2. En dépit de l'incertitude des statistiques, il apparaît que la très grande majorité des jeunes intéressés demandent la nationalité française et que peu de décisions de refus leur sont opposées

On ne peut que déplorer les incertitudes et le caractère lacunaire des statistiques disponibles relatives à la manifestation de volonté ; de l'aveu même de Mme Elisabeth Guigou, Garde des sceaux, ministre de la justice, " il faut être très prudent " en la matière.

Les statistiques disponibles font cependant apparaître qu'une très grande majorité des jeunes intéressés demandent à acquérir la nationalité française. Selon les chiffres du ministère de la justice cités par M. Marceau Long dans son intervention devant votre commission des Lois : " la manifestation de volonté a donné lieu en 1994, à 33.255 acquisitions, en 1995 à 30.526 acquisitions, en 1996 à 29.845 acquisitions. Il apparaît que les jeunes nés en 1977 et 1978 ont à plus de 90 % manifesté leur volonté de devenir français, ceux nés en 1979 l'ont fait dans une proportion de plus de 80 % et ceux nés en 1980 s'étaient déjà manifestés à concurrence de 47 % dès la première année " (sous-direction statistique du ministère de la justice, juillet 1997).

Les jeunes effectuent de plus en plus souvent cette démarche assez tôt, entre 16 et 18 ans, l'âge moyen des déclarants étant légèrement supérieur à 17 ans ; chaque année, davantage de jeunes déposent leur demande dès 16 ans : 32 % en 1994, 43 % en 1995 et 46 % en 1996.

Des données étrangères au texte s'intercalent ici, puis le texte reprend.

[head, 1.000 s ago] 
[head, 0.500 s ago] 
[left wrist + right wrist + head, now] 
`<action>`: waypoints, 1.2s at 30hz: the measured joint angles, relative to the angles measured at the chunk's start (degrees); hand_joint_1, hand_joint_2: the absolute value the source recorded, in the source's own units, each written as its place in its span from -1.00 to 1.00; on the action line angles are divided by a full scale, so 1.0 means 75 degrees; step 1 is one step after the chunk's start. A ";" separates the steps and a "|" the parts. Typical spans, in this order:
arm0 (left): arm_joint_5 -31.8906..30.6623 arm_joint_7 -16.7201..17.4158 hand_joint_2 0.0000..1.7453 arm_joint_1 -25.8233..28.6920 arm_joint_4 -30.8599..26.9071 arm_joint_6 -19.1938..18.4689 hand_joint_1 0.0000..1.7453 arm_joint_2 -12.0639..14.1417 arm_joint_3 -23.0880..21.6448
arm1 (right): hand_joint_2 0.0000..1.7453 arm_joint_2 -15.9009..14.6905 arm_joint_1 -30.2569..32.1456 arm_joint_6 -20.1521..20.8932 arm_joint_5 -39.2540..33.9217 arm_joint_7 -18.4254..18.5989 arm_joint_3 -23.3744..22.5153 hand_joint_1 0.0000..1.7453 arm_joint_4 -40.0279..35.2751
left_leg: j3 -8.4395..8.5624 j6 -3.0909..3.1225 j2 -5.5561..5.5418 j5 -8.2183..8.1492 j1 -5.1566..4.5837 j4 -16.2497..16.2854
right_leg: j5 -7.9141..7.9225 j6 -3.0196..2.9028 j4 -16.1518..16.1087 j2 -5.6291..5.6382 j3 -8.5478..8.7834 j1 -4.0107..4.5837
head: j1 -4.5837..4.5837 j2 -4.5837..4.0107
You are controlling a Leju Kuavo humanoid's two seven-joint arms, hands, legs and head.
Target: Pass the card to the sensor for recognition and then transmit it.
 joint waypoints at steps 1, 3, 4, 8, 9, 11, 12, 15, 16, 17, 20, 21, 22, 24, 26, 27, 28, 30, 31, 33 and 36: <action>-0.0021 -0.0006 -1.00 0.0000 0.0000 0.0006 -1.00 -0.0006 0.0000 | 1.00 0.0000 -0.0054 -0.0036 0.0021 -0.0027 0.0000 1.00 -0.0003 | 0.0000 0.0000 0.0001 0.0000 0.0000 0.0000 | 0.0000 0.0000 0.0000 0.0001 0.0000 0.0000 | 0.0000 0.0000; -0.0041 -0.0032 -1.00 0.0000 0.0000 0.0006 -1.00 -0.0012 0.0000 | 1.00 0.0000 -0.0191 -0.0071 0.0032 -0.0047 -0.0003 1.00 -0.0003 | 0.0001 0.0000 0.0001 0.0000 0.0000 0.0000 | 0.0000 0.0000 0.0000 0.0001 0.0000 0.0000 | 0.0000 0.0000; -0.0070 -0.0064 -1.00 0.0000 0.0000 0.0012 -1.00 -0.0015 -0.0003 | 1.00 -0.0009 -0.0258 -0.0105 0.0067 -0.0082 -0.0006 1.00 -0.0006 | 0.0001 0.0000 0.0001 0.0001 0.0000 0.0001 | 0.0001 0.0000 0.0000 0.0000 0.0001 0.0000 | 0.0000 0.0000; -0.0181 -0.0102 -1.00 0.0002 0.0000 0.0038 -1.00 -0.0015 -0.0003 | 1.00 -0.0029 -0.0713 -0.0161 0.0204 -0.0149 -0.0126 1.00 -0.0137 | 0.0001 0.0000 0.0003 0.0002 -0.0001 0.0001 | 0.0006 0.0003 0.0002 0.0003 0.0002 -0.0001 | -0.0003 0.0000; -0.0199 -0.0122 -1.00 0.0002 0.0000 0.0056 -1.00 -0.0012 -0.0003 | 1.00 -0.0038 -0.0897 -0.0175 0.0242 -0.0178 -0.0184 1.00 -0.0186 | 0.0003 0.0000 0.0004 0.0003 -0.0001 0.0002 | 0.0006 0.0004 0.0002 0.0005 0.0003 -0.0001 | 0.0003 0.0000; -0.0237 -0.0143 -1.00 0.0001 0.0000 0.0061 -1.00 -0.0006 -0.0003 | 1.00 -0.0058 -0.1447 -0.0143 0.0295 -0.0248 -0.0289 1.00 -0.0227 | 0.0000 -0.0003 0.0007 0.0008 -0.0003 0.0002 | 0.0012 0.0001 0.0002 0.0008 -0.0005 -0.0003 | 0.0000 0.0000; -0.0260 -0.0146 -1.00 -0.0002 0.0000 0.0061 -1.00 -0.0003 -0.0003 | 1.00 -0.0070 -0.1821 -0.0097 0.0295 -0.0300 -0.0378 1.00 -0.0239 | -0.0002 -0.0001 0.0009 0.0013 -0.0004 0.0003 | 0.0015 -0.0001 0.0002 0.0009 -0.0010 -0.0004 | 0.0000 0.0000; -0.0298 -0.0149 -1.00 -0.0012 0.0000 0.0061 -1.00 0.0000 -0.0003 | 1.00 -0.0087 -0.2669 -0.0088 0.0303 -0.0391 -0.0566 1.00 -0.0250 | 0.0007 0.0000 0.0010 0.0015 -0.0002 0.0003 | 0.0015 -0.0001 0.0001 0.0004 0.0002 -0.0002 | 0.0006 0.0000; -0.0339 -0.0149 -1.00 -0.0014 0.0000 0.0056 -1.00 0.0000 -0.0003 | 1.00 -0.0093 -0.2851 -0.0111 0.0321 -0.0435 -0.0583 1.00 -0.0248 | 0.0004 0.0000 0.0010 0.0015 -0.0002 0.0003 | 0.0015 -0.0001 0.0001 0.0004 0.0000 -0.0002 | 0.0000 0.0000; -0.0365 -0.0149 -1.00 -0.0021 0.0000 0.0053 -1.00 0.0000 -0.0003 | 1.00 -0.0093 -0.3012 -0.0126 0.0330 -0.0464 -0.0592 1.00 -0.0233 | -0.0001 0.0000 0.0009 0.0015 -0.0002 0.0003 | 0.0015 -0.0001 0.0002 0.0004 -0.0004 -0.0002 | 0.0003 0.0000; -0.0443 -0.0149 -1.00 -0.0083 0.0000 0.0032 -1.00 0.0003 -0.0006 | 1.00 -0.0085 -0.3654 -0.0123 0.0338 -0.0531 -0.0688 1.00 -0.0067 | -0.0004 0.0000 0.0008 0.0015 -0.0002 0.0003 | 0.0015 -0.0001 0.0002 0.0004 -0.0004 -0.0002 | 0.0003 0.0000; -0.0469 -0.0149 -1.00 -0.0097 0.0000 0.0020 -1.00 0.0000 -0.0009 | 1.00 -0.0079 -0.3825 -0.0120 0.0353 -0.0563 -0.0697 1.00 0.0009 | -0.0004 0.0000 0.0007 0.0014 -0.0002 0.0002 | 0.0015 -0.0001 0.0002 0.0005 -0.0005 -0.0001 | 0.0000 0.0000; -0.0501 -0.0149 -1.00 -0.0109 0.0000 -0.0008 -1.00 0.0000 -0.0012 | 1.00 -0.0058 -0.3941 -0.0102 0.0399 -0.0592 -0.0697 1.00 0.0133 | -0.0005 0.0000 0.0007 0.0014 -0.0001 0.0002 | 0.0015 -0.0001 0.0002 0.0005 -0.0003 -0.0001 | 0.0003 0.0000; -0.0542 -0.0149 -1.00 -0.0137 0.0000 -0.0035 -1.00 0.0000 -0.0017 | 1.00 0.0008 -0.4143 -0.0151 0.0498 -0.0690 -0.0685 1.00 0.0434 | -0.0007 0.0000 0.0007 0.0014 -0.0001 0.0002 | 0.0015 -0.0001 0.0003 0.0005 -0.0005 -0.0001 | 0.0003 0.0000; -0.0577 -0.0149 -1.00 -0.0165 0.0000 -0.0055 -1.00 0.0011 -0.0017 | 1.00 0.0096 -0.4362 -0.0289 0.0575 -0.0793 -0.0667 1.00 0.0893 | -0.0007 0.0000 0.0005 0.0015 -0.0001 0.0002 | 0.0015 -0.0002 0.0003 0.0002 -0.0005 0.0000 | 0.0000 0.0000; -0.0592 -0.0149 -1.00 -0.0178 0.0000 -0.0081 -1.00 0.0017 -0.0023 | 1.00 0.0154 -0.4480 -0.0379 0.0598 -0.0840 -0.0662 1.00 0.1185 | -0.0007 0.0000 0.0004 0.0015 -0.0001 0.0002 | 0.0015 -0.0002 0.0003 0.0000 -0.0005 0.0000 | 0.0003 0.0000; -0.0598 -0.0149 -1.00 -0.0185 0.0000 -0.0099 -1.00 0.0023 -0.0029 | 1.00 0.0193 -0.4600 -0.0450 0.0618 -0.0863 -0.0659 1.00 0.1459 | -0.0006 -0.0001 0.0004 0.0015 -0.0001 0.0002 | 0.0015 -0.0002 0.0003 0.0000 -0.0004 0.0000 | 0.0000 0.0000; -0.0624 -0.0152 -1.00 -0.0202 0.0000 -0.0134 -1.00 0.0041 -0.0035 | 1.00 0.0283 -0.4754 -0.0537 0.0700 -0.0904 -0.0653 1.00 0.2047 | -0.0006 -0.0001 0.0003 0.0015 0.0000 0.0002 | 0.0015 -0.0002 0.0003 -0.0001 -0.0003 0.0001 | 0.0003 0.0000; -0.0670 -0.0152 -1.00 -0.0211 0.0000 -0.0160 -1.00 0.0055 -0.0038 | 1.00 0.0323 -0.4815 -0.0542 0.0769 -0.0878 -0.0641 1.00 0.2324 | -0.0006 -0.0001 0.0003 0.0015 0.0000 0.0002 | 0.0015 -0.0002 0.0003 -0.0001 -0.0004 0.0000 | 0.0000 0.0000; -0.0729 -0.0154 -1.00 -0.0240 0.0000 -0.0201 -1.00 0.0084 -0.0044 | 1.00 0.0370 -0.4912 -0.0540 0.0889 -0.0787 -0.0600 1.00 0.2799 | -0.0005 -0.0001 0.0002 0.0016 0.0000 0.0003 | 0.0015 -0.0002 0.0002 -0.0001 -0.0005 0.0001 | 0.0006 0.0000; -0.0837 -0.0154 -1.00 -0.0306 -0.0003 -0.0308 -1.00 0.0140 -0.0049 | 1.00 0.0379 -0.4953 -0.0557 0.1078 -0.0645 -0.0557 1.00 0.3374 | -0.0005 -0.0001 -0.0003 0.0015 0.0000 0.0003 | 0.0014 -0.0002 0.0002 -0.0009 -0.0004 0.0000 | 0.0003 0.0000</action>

Il semblerait cependant, selon M. Paul Lagarde, professeur de droit à l'université de Paris I, comme selon le Garde des sceaux, qu'environ 10 à 15 % des jeunes susceptibles d'acquérir la nationalité française selon cette procédure ne l'auraient pas demandée, mais parmi ceux qui se sont abstenus de toute démarche, il est impossible de distinguer ceux qui n'auraient pas été en mesure de manifester leur volonté faute d'information par exemple, de ceux qui refusent délibérément de devenir Français.

Peut-on soutenir, dans ces conditions, que l'ensemble de ces jeunes auraient été " laissés au bord de la route ", selon l'expression du Garde des sceaux ?

En tout état de cause, le taux de refus d'enregistrement des manifestations de volonté est très faible : 1,6 % en 1994 (644 refus sur 40.915 souscriptions), 2,5 % en 1995 (814 refus sur 32.222 souscriptions), 2,5 % en 1996 (809 refus sur 31.963 souscriptions). Encore faut-il déduire, parmi ces refus, ceux qui résultent du seul fait que les intéressés étaient déjà Français sans le savoir (et qui représenteraient 30 % de l'ensemble des refus selon M. Marceau Long).

Les autres refus sont essentiellement motivés par l'insuffisance de preuve de la résidence en France des intéressés au cours des cinq années précédant la manifestation de volonté.

Or, la condition de résidence étant maintenue par le projet de loi, dans l'hypothèse où l'on reviendrait à une acquisition automatique de la nationalité française à la majorité, les intéressés devraient justifier de la preuve de cette résidence lorsqu'ils seraient amenés à demander un certificat de nationalité française ; ils risqueraient alors de se voir opposer la même proportion de refus pour cette même raison.